O exército quer saber o que seus coronéis faziam no Ministério da Saúde? Por Moisés Mendes

Atualizado em 6 de julho de 2021 às 23:13
Comandante do Exército é condecorado por Bolsonaro.Crédito: Marcos Correa/PR

Publicado originalmente no blog do autor

Por Moisés Mendes

O Exército continua em silêncio porque ainda deve estar tentando entender a aparição de nomes de oficiais em notícias e delações com suspeitas e indícios de participação de militares nos rolos do governo Bolsonaro, quase sempre associados à corrupção na compra das vacinas.

Mas talvez os altos comandos devessem prestar atenção também nos oficiais que, compartilhando os mesmos espaços de poder, com cargos de chefia e sob o assédio do Centrão, não aparecem em lista nenhuma.

A relação de nomes citados em situações constrangedoras não é pequena. Começa pelo nome óbvio de Eduardo Pazuello, acusado de participar da rede de proliferação da cloroquina, que não envolveria apenas “questões ideológicas”, mas delitos com negócios bilionários em várias pontas.

Bolsonaro era o chefe de Pazuello, e Pazuello era o chefe de todos os militares citados até agora por ligações, dentro do Ministério da Saúde, com pilantras avulsos e do Centrão, que tentaram enriquecer vendendo vacinas.

Depois de Pazuello, vem o coronel Antonio Elcio Franco (foto), ex-secretário executivo do Ministério, o segundo logo abaixo do general. Era o homem que centralizava todas as decisões sobre compras de vacinas.

Franco saiu da Saúde com Pazuello, em março, mas ganhou outro bom cargo. É assessor especial do general Braga Netto na Casa civil.

O coronel comandava a turma acusada de pressionar para que fosse fechada a compra da Covaxin e da Astrazeneca, em tempo recorde e/ou com preço superfaturado. O oficial interagiu, em nome do governo, com vendedores sob suspeita.

Abaixo de Franco, já foram citados nos rolos das vacinas, em circunstâncias variadas, os coronéis Marcelo Blanco da Costa, Alexandre Martinelli Cerqueira, Marcelo Pires e Alex Lial Marinho. Todos eles, em algum momento, ocuparam cargos no Ministério da Saúde.
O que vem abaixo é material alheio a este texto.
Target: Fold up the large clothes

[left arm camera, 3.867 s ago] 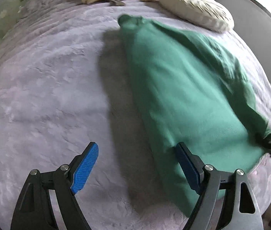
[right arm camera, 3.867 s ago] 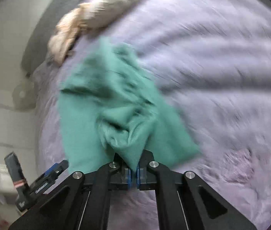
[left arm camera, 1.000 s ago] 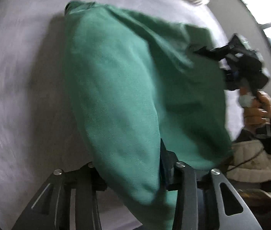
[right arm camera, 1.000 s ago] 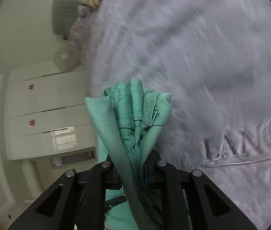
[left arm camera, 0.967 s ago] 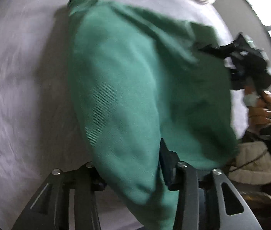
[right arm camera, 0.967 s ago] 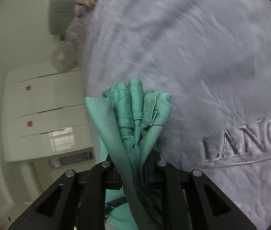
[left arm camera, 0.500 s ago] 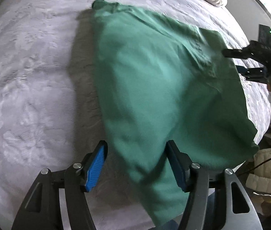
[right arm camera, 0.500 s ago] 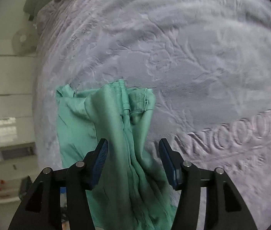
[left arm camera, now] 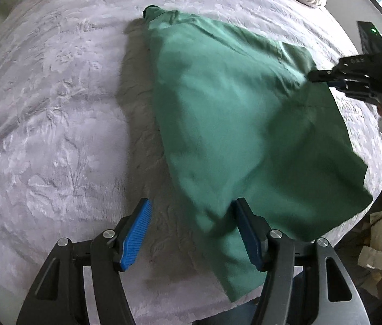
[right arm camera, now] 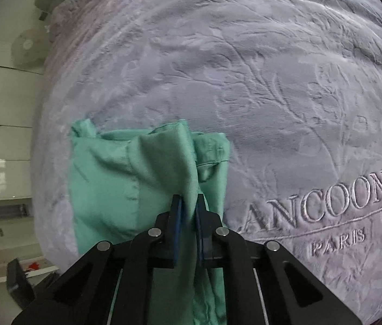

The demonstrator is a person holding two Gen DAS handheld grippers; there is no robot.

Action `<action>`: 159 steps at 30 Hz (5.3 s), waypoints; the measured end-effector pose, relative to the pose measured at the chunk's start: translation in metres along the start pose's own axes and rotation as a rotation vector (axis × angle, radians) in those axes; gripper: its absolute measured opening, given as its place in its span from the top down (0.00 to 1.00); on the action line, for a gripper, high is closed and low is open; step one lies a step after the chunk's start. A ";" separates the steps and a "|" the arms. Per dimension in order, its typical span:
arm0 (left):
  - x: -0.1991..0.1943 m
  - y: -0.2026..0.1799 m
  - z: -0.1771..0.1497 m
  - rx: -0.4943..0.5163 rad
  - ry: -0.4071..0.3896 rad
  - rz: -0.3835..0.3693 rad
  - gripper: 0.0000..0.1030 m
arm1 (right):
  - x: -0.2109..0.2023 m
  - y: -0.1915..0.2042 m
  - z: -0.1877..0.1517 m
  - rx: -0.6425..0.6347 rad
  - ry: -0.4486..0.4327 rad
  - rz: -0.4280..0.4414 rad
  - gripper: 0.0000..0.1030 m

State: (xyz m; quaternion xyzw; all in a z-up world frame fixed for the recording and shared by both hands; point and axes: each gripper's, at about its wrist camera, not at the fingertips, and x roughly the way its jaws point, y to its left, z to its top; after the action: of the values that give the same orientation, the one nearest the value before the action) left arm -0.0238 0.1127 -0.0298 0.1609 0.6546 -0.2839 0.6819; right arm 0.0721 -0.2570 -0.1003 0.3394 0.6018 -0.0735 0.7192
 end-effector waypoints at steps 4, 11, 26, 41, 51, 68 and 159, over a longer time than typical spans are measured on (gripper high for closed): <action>0.003 -0.008 -0.013 0.006 0.009 0.028 0.24 | 0.022 -0.009 0.006 -0.034 0.027 -0.075 0.90; -0.017 0.003 -0.028 -0.004 -0.003 0.024 0.24 | 0.001 -0.011 0.000 -0.037 0.048 -0.050 0.82; -0.011 0.007 -0.023 0.042 0.011 -0.036 0.24 | -0.040 -0.010 -0.141 -0.142 0.223 -0.006 0.91; 0.002 0.015 -0.045 0.085 0.000 -0.004 0.15 | -0.035 -0.067 -0.157 -0.033 0.192 -0.118 0.97; 0.033 0.024 -0.063 0.044 -0.013 0.024 0.05 | -0.008 -0.065 -0.157 -0.042 0.189 -0.116 0.98; 0.026 0.033 -0.070 0.050 -0.016 0.055 0.05 | -0.045 -0.067 -0.136 0.017 0.154 -0.185 0.97; 0.022 0.019 -0.045 0.005 -0.006 0.073 0.04 | 0.023 0.014 -0.103 -0.148 0.188 -0.111 1.00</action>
State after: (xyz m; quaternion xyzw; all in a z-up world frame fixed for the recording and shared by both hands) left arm -0.0490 0.1503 -0.0581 0.1857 0.6455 -0.2610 0.6933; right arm 0.0015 -0.1803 -0.1200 0.2569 0.6881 -0.0364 0.6776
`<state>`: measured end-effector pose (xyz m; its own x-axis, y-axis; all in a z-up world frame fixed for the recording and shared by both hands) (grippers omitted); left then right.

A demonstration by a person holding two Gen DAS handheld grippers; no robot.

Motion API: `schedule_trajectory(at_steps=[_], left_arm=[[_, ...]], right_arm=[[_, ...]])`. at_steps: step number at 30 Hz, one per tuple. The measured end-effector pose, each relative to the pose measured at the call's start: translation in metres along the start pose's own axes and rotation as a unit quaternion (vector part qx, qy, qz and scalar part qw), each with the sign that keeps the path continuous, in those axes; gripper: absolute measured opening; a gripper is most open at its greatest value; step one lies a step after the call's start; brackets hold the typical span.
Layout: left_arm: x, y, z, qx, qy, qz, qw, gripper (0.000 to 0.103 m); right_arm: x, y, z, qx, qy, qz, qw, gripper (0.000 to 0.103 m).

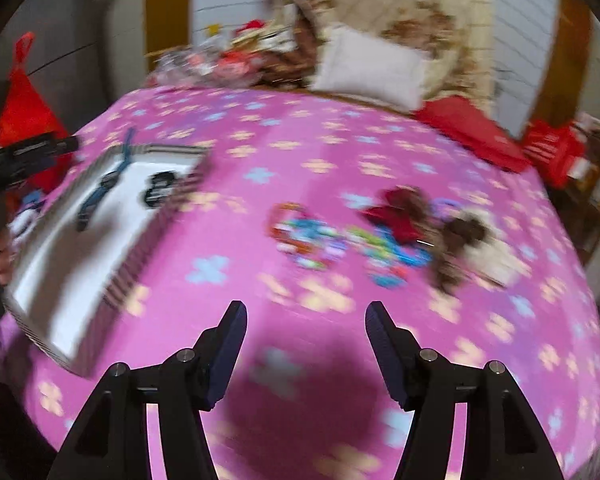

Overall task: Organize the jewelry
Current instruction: 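Open both grippers to release the watch and scrunchie in the tray, then grasp the red bow with the left gripper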

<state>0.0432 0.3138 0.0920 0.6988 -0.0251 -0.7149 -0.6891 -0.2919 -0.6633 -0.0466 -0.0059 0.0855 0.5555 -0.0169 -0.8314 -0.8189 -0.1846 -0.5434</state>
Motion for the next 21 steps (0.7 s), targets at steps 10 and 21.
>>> schedule_trajectory(at_steps=[10, 21], left_arm=[[-0.039, 0.059, -0.085, 0.089, 0.026, 0.035, 0.9951, 0.062], [0.039, 0.078, -0.192, 0.115, 0.053, 0.153, 0.9801, 0.062]], right_arm=[[0.018, 0.069, -0.126, 0.166, 0.019, 0.041, 0.985, 0.062], [0.046, 0.06, -0.15, 0.135, -0.006, 0.008, 0.991, 0.062]])
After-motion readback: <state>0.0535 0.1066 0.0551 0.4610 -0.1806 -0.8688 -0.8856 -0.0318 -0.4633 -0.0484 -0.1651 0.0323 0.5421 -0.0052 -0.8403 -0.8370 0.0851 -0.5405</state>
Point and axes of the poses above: each gripper's, at about its wrist camera, not at the fingertips, and x roughly the way its jaws point, z to its left, y to its underside, the point moved 2 cm from there along x, roughly the way its jaws point, and after that the axes turned 7 degrees about z, right-handed, at the moved point
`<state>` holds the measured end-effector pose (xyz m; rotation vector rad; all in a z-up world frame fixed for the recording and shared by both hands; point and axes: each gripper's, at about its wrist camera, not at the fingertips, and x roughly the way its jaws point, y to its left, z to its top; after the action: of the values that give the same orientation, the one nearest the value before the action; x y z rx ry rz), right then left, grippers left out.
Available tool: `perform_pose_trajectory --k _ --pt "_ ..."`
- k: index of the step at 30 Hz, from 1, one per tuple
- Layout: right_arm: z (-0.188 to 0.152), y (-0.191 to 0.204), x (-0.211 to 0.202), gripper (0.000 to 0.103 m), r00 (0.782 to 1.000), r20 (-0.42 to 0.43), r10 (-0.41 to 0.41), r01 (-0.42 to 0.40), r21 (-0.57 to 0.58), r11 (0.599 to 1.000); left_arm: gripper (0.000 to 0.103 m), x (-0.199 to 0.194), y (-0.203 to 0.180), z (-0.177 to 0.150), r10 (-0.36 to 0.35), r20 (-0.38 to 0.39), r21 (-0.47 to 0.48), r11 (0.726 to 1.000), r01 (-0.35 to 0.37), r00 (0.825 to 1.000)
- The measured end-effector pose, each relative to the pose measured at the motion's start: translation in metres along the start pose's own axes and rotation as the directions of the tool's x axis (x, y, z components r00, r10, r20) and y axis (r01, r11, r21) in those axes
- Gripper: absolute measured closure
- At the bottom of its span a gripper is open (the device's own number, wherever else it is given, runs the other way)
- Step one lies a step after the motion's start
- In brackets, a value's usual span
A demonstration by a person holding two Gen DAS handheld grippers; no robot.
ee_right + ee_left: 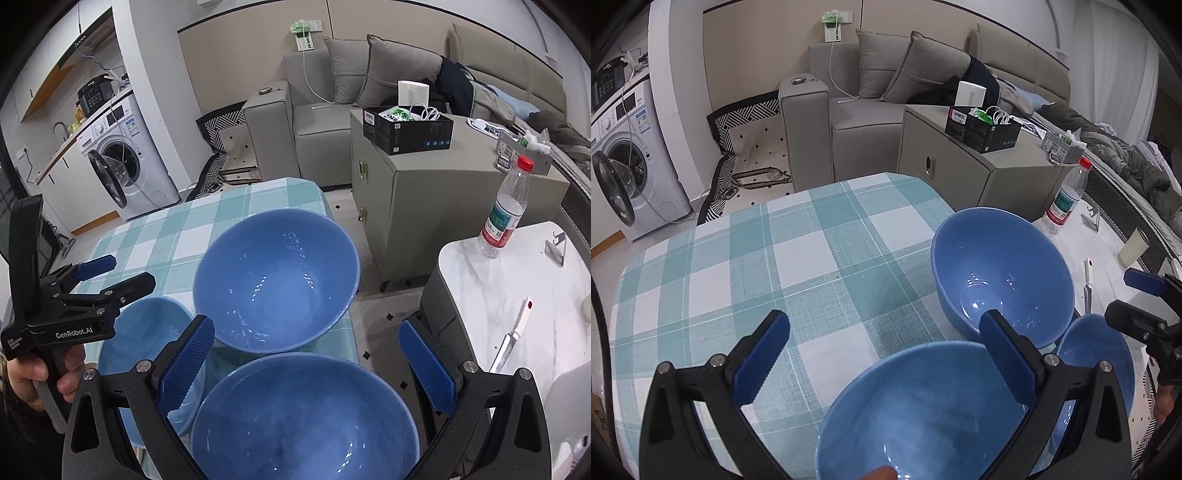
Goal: Organize plates and bowls
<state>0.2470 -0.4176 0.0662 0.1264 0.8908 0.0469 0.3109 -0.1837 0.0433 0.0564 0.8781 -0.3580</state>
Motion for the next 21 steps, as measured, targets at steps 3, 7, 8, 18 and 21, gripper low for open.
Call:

Surgiu no domingo, em reportagem do Fantástico, o nome de mais um coronel, identificado pela Globo apenas como Guerra, que também teria deixado rastros por interesses comerciais na intermediação das vacinas.

No Rio, há o caso do coronel George Divério, acusado, quando era superintendente da Saúde no Estado, da contratação de serviços superfaturados e sem licitação. As empresas contratadas eram de amigos dele.

E ressurgiu agora, em outra frente, mais de atuação familiar, a figura do coronel Guilherme dos Santos Hudson. É amigo de Bolsonaro e acusado de ser um dos arrecadadores das rachadinhas de Flavio Bolsonaro.

Só este último, com atividades mais antigas, não tem ligação com os casos da área da Saúde. Todos os outros aparecem com frequência em notícias sobre pressões e suspeitas de corrupção e propinas na compra de vacinas.

Os cinco citados acima têm ou tiveram cargos no Ministério. Todos foram levados por Pazuello para a Saúde, desde maio do ano passado, quando o general assumiu, inicialmente como interino, a chefia da pasta.

Pazuello militarizou a Saúde levando 11 oficiais de alta patente para postos de comando. Isso quer dizer que, além desses cinco que aparecem sempre em confusões, há outros seis, da mesma turma, que não foram expostos até agora ou talvez nem apareçam.

O personagem mais intrigante de todos é o coronel Elcio Franco, que talvez seja também o mais poderoso. Repetem que ele era quem de fato mandava na Saúde, e não Pazuello.

O coronel já passou pela CPI, mas os senadores ainda não sabiam, entre outras coisas, do rolo com a vacina indiana Covaxin e do caso da negociação da Astrazeneca intermediada por um cabo da Polícia Militar de Minas.

O oficial deveria ser chamado de novo, porque em poucos dias ampliou-se a percepção do que ele representava como chefe absoluto da área de compras de vacinas.

Será que os seis oficiais com postos de chefia na Saúde, e que não aparecem nas denúncias, não estariam dispostos a falar, não necessariamente para a CPI, mas para alguém que se dispusesse a ouvi-los?

Não vale, em momentos ruins, agarrar-se à desculpa de que todos os homens de Pazuello (general da ativa) são oficiais da reserva, porque nas horas boas o que se ouve é que um oficial será sempre um oficial.

Esses seis oficiais podem ter informações relevantes que ajudem o Exército a entender o que seus homens faziam como subalternos de Pazuello, se é que o Exército deseja entender.